A Convenção da Baía de James como escudo legalista exige, também, que se recordem os compromissos explícitos assumidos pelo governo do Quebeque com essas comunidades. Quando, durante a pandemia da Covid-19, se impuseram medidas draconianas como o confinamento e o recolher obrigatório, não houve consulta prévia às autoridades locais, a ação foi rápida, vertical e unilateral. Agora, diante de uma emergência sanitária duradoura (desde 2002), a mesma autoridade escuda-se no respeito pela autonomia indígena para justificar a sua inação. A assimetria é evidente, e pode ser socialmente revoltante. Mais do que negligência, trata-se de uma seletividade moral. Em outras regiões da província do Quebeque, com maior visibilidade mediática ou peso eleitoral, a mesma crise teria, talvez, provocado demissões, discursos de mea culpa e anúncios de reconstrução. Se fosse no Japão, autoridades envolvidas numa situação de tamanha gravidade provavelmente já se teriam demitido e curvado publicamente em pedido de desculpas. No Quebeque, contudo, a indignação pública parece seguir uma cartografia desigual, porque, infelizmente, o que se observa é que há territórios onde os direitos são garantidos, e outros onde são meramente decorativos.
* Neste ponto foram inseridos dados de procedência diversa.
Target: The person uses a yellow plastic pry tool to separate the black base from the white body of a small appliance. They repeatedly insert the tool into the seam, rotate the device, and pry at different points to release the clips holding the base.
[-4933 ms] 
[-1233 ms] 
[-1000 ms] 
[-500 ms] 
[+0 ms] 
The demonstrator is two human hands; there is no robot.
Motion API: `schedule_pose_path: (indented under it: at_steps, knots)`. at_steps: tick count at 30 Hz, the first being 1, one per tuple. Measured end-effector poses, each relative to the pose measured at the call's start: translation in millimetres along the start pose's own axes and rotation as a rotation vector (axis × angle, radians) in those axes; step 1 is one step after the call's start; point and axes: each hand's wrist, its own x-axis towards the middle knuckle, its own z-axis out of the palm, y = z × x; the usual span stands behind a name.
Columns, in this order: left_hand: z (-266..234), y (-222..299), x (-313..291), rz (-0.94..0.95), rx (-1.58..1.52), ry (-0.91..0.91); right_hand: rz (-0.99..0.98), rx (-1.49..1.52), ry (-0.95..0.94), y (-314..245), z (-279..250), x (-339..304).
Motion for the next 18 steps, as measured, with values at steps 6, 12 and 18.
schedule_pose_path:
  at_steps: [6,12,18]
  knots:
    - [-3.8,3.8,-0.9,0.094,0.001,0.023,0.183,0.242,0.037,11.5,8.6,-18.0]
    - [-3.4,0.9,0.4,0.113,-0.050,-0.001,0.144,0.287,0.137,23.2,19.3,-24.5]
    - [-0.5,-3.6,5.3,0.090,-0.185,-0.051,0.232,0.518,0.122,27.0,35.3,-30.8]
O absurdo chega ao paroxismo quando se sabe que, recentemente, um incêndio doméstico foi combatido com garrafas de água mineral, lançadas pelos bombeiros na tentativa desesperada de conter as chamas. O resultado? As garrafas derretiam, alimentando o fogo com plástico em combustão. Será que, se o incidente tivesse ocorrido na cidade do Quebeque (capital política), a resposta teria sido igualmente precária? Dificilmente. A resposta institucional, ou a sua ausência, parece operar segundo uma geografia seletiva da dignidade, onde o Norte ocupa sempre um lugar periférico, tanto simbólica quanto politicamente. Por isso, impõe-se a criação de uma Comissão Faye, com poderes reais de investigação e formulação de respostas estruturais. Não bastam gestos simbólicos ou apelos à compaixão pública. É necessário reconhecer o fracasso sistémico das políticas públicas para o Grande Norte e instituir um plano robusto, duradouro e participativo. Água potável, dignidade e respeito, isto pode traduzir o que a Carta dos Direitos e Liberdades da província pretende assegurar para todos os cidadãos, independentemente da sua localização geográfica, capital político ou grupo étnico – estranho isso, mas pode soar a tribalismo, em 2025 e num país membro da OCDE.
É também urgente romper com a retórica colonial que associa esta realidade a uma condição de terceiro mundo. Quando a prefeita Qalingo recorre a essa metáfora, por mais indignada que esteja, reforça uma lógica de separação entre os civilizados e os abandonados. O problema não é que Puvirnituq se assemelhe a uma região do terceiro mundo, categoria profundamente ideológica e anacrónica, mas sim o facto de que, no coração do Canadá, um país guardião dos direitos humanos, existam comunidades que vivem em condições que os violam frontalmente. A crise de Puvirnituq não é exceção, é alarme. E alarmes exigem respostas públicas e concretas, antes que o silêncio institucional se torne cumplicidade.